**Activity**
Print, in exact form, the lines below from the one containing "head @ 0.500" through the one containing "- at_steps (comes", and omit all others.

**Supplied information**
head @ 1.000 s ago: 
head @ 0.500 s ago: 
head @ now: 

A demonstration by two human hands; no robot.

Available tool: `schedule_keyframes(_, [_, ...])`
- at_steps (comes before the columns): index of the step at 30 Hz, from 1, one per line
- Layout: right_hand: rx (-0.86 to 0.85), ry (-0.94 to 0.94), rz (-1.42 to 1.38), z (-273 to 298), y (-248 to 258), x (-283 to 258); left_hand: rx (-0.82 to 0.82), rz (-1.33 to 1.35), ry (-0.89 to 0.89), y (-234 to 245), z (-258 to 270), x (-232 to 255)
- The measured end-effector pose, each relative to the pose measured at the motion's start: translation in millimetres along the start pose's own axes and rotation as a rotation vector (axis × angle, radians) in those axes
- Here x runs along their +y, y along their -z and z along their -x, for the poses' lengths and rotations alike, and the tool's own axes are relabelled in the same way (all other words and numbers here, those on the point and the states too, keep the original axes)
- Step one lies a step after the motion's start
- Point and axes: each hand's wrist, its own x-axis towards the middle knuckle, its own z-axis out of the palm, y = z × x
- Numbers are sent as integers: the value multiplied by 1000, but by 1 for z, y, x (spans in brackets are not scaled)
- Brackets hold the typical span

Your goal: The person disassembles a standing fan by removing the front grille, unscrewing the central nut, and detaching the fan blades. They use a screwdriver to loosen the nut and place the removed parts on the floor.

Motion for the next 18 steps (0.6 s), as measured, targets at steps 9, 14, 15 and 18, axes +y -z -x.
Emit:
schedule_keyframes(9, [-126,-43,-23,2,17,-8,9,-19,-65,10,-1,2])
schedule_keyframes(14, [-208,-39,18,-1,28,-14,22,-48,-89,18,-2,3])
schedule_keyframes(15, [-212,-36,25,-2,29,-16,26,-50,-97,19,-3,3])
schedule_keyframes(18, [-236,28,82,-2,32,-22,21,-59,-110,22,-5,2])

**Solved problem**
head @ 0.500 s ago: 
head @ now: 

A demonstration by two human hands; no robot.

Available tool: `schedule_keyframes(_, [_, ...])`
- at_steps (comes before the columns): index of the step at 30 Hz, from 1, one per line

This exercise has been fully answered.